Ironically, quality assurance is now re-emerging as a critical requirement for the release and adoption of AI-assisted products.
The Seven Quality Management Principles
It is important to remember that ISO 9000 is built on a set of quality management principles. These principles are worth considering as we explore AI evaluation.
- QMP 1 Customer focus – Organizations depend on their customers and therefore should understand current and future customer needs, should meet customer requirements and strive to exceed customer expectations.
- QMP 2 Leadership – Leaders establish unity of purpose and direction of the organization.
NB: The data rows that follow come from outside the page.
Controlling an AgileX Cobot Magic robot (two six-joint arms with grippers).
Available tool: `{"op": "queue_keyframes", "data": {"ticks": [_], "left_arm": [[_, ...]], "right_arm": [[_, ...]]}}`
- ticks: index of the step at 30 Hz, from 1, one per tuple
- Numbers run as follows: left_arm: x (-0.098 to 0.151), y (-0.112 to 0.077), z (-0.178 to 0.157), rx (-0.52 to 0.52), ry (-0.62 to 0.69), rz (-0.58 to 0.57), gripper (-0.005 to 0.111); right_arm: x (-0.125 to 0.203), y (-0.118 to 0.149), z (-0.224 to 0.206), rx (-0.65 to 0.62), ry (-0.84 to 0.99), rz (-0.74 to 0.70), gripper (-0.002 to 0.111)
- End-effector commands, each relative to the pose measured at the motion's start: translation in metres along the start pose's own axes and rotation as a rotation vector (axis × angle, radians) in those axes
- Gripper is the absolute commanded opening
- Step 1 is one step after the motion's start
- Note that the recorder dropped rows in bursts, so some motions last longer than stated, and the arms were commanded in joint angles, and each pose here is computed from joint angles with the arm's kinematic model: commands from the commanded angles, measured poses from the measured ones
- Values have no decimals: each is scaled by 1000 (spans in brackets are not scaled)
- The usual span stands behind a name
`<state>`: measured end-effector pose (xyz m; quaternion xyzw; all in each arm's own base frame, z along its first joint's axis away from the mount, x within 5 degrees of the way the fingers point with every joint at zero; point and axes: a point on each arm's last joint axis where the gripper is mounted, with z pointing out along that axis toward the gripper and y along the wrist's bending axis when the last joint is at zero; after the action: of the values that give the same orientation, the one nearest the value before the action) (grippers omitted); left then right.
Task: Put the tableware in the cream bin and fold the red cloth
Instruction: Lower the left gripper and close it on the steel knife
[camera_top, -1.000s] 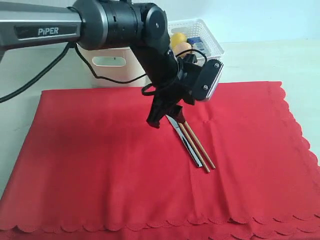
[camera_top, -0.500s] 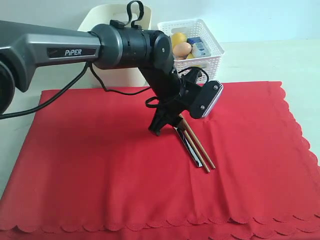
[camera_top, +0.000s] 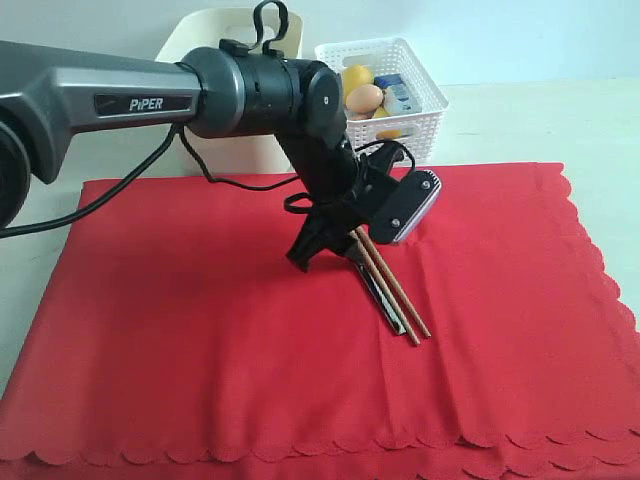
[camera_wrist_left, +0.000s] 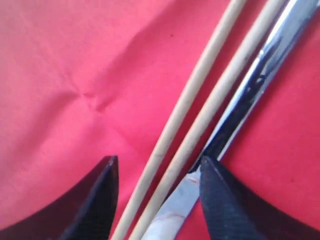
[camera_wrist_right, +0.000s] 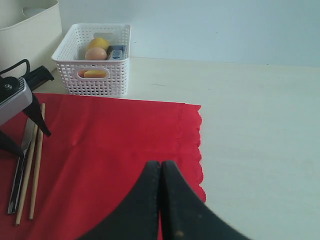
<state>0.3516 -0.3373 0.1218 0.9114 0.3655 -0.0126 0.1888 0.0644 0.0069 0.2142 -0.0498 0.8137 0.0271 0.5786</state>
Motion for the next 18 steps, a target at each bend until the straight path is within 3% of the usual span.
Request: {"op": "queue_keyframes", "data": {"ticks": [1, 7, 18], "left_arm": [[-3, -1, 2, 8, -20, 38, 50], [-10, 4, 6, -47, -16, 57, 50], [-24, -4, -8, 71, -52, 27, 50]], "right_arm": [[-1, 0, 0, 6, -16, 2, 0], [-1, 0, 0, 6, -16, 2, 0], [-1, 0, 0, 6, -16, 2, 0]]}}
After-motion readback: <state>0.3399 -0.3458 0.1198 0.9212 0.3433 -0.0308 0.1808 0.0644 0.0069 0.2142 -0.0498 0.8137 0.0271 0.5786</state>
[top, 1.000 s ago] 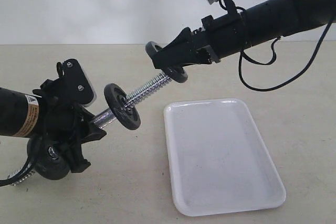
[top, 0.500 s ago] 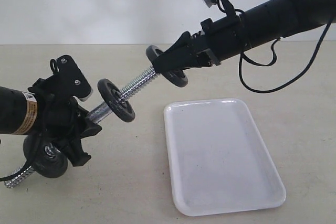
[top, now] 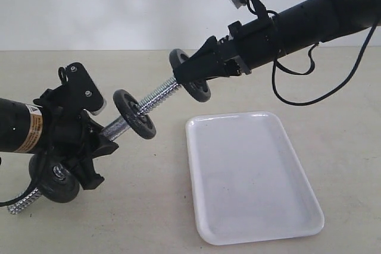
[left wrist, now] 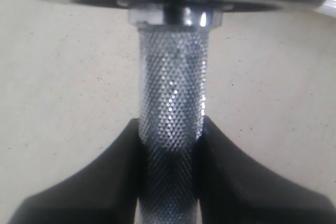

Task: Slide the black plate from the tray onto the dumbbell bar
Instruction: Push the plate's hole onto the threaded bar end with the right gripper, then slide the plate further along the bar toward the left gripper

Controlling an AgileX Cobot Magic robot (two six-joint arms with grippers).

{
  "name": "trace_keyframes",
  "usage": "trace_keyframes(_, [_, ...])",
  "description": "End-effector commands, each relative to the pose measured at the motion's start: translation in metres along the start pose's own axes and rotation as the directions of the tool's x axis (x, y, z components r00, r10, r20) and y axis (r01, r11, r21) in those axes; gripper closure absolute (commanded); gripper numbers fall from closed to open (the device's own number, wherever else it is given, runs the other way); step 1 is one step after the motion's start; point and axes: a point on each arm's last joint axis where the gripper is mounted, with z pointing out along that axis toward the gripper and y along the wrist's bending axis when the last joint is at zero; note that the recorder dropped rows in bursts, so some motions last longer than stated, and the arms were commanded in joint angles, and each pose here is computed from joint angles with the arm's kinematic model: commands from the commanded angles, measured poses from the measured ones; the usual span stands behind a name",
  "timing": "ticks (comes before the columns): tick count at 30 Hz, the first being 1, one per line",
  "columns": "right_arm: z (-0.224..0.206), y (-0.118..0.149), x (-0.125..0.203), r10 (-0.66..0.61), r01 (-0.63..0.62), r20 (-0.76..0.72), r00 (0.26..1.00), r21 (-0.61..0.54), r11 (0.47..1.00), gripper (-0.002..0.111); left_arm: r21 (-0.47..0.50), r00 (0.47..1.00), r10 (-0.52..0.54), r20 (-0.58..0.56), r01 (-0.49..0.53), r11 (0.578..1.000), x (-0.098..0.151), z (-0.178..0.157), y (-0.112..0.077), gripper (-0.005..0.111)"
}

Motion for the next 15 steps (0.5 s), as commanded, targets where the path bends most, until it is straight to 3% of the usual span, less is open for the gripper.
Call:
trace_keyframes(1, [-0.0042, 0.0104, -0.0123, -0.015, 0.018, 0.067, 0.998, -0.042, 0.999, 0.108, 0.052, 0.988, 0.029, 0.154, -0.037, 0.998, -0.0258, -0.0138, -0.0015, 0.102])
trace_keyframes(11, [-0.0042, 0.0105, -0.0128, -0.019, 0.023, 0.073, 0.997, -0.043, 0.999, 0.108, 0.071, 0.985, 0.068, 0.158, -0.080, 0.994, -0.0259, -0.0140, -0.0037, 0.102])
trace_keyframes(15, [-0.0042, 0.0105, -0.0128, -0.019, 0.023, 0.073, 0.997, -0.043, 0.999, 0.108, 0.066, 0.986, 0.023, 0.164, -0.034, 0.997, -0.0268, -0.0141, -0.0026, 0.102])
They should create and maintain the internal environment in which people can become fully involved in achieving the organization’s objectives.
- QMP 3 Engagement of people –People at all levels are the essence of an organization and their full involvement enables their abilities to be used for the organization’s benefit.
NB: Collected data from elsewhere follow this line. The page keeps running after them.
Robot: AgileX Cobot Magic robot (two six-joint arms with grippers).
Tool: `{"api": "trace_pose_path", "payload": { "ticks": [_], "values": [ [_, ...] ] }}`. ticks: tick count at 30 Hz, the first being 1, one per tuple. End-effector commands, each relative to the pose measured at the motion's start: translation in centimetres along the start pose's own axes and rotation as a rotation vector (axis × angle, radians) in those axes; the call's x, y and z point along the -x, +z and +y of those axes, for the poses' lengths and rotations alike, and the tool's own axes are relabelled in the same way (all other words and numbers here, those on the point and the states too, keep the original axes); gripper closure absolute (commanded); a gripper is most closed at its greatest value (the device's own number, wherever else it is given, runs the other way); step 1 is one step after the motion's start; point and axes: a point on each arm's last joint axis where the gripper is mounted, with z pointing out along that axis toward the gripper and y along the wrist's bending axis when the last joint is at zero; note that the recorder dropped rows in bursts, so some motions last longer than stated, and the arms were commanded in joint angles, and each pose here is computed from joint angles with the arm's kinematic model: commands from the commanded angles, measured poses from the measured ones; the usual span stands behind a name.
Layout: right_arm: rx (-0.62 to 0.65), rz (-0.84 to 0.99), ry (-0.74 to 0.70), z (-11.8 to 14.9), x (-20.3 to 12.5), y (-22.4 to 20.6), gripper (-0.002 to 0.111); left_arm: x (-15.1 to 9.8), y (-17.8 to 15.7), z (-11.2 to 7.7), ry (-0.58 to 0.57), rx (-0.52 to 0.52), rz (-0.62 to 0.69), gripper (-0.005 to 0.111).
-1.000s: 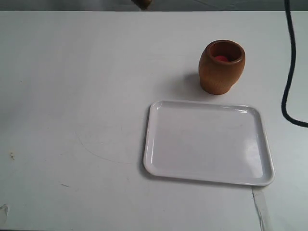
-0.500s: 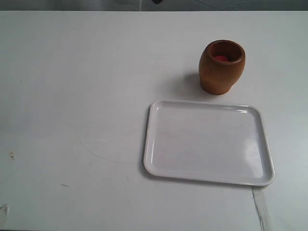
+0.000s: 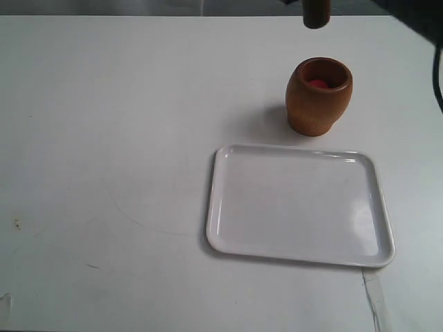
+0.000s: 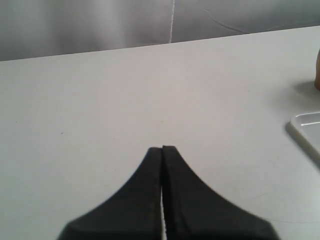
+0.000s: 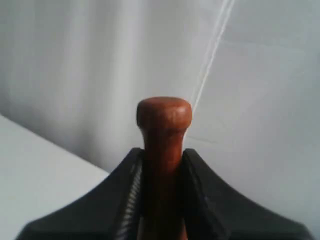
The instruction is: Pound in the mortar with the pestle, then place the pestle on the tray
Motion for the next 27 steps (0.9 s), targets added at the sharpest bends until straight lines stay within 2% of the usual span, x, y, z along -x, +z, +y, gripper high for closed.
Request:
{"api": "trace_pose_path", "payload": {
  "ticks": [1,4,7,12,15,27],
  "values": [
    [-0.096,-0.216,0.065,-0.3,-3.1,-2.9,0.108,0.0,0.0,-0.1,-0.012,-0.008,-0.007,0.107],
    [-0.114,-0.178,0.063,0.0,-5.7,-2.0,0.108,0.0,0.0,-0.1,-0.012,-0.008,-0.007,0.107],
    [-0.242,-0.188,0.104,-1.1,-7.4,-1.4,0.108,0.0,0.0,-0.1,-0.012,-0.008,-0.007,0.107],
    [-0.241,-0.113,0.161,-2.6,-10.8,-0.5,0.108,0.0,0.0,-0.1,-0.012,-0.008,-0.007,0.107],
    [-0.21,-0.091,0.167,-2.6,-11.6,-0.2,0.108,0.0,0.0,-0.1,-0.012,-0.008,-0.007,0.107],
    [-0.237,0.0,0.184,-2.5,-15.4,2.5,0.108,0.0,0.0,-0.1,-0.012,-0.008,-0.007,0.107]
  ]
}}
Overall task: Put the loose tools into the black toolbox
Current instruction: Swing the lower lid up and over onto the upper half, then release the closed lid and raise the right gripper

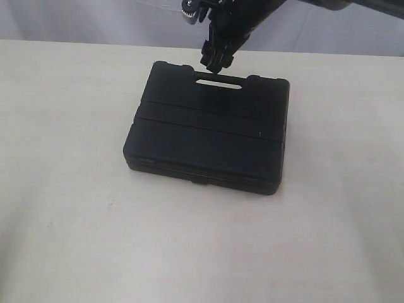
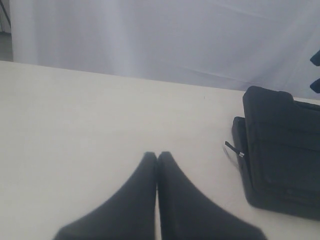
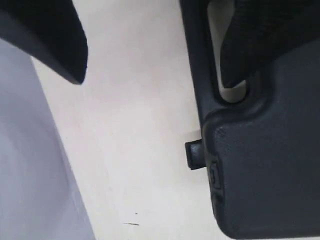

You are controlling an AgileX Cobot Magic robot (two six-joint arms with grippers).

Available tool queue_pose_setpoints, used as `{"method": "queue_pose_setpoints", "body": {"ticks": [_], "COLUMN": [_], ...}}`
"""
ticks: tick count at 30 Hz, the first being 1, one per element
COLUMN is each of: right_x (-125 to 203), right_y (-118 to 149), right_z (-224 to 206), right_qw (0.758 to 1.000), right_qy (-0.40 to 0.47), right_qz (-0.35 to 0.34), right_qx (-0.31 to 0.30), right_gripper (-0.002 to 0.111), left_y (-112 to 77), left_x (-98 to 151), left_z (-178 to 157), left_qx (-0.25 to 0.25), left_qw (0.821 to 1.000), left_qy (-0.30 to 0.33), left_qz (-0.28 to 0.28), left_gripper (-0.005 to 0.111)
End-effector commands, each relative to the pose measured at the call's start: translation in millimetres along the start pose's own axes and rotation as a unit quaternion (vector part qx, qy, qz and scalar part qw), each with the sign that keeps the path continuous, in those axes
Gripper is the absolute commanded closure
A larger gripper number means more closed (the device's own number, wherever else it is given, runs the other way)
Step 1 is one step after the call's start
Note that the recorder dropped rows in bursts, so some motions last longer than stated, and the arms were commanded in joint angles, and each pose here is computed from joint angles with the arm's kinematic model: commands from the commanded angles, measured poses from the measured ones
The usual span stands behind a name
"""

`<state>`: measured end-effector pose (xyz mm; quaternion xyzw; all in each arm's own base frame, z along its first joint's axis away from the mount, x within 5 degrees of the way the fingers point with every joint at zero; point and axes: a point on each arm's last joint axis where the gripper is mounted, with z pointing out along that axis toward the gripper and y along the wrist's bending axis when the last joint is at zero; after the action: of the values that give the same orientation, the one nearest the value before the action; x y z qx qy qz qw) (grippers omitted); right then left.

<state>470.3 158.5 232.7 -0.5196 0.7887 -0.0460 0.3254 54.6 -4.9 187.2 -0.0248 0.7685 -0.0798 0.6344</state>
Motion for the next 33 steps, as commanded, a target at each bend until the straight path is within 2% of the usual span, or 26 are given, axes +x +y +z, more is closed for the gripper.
{"method": "queue_pose_setpoints", "body": {"ticks": [1,4,9,13,17,21,26,30,33], "right_x": [-2.6,-5.4,-13.4,-15.7,-15.9,-7.0,18.7,23.3,30.4], "right_y": [-1.3,-0.3,1.0,7.2,13.8,42.2,107.0,131.0,153.4], "right_z": [-26.9,-50.5,-117.0,-174.1,-226.3,-266.1,-291.1,-291.9,-286.9], "right_qw": [0.997,0.996,0.994,0.982,0.958,0.947,0.943,0.938,0.929], "right_qy": [0.013,0.024,0.029,0.034,0.011,-0.019,-0.018,-0.137,-0.162], "right_qz": [0.073,0.08,0.095,0.176,0.283,0.314,0.307,0.309,0.317], "right_qx": [-0.02,-0.036,-0.048,-0.053,-0.032,-0.059,-0.126,-0.077,-0.096], "right_gripper": [0.038,0.043,0.062,0.081,0.109,0.109,0.109,0.109,0.109], "left_y": [-0.4,-0.4,-0.4,-0.7,-0.7,-0.7,-0.7,-0.7,-0.7], "left_x": [-1.4,-1.4,-1.4,-1.4,-1.4,-1.4,-1.4,-1.4,-1.4], "left_z": [-0.2,-0.2,-0.2,-0.2,-0.2,-0.2,-0.2,-0.2,-0.2], "left_qx": [0.002,0.002,0.002,0.003,0.003,0.003,0.003,0.003,0.003], "left_qw": [1.0,1.0,1.0,1.0,1.0,1.0,1.0,1.0,1.0], "left_qy": [0.0,0.0,0.0,0.0,0.0,0.0,0.0,0.0,0.0], "left_qz": [0.003,0.003,0.003,-0.001,-0.001,-0.001,-0.001,-0.001,-0.001], "left_gripper": [0.107,0.107,0.107,0.107,0.107,0.107,0.107,0.107,0.107]}}
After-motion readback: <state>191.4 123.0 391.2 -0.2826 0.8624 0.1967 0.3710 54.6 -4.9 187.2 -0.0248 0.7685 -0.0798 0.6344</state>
- QMP 4 Process approach – A desired result is achieved more efficiently when activities and related resources are managed as a process.
- QMP 5 Improvement – Improvement of the organization’s overall performance should be a permanent objective of the organization.
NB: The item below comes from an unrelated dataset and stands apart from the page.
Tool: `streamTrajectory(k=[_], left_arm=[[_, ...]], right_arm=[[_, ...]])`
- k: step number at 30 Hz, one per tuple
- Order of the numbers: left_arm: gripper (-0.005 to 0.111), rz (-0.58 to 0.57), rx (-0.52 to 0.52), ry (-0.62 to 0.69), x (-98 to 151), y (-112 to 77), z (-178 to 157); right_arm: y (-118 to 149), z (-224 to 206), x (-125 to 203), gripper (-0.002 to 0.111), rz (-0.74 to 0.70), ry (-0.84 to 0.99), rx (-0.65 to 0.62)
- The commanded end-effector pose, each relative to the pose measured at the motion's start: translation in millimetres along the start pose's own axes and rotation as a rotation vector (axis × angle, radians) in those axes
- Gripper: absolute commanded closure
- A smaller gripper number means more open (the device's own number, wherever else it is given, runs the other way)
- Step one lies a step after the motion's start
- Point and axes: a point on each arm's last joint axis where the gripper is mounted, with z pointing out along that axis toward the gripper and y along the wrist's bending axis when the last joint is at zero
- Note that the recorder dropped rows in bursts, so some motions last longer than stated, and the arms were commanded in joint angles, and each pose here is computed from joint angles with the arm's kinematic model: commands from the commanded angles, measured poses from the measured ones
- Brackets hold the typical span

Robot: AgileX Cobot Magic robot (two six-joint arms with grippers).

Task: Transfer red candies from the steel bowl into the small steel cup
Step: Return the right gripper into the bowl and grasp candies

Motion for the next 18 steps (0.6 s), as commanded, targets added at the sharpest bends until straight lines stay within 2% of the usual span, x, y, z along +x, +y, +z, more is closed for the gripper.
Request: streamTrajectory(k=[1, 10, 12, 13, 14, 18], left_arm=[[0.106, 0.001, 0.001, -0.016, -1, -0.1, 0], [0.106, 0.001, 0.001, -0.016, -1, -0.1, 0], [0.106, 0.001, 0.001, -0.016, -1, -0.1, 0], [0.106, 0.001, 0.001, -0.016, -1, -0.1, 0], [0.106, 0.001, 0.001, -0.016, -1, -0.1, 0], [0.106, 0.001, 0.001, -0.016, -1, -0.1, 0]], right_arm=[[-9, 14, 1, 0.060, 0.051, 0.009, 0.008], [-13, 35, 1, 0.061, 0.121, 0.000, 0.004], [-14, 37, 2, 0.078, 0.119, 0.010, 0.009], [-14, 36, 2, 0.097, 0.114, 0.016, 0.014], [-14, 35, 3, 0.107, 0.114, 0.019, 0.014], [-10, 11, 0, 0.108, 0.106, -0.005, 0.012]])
- QMP 6 Evidence-based decision making – Effective decisions are based on the analysis of data and information.
- QMP 7 Relationship management –An organization and its external providers (suppliers, contractors, service providers) are interdependent and a mutually beneficial relationship enhances the ability of both to create value.
Conclusion
As software development continues to evolve, the need for rigorous evaluation has become more critical. While testing ensures that software functions as intended and benchmarking provides performance comparisons, AI evaluation extends these concepts to measure model reliability, accuracy, and ethical considerations.
At its core, AI evaluation is a return to fundamental quality assurance principles. The ISO 9000 standards, once seen as a burden to productivity, now find renewed relevance in ensuring AI-driven technologies meet high standards of trust, performance, and accountability.
The recent Thoughtworks Podcast AI testing, benchmarks and evals also discusses the renewed interest in quality assurance via various evaluation techniques for AI all with the goal of accuracy and reliability.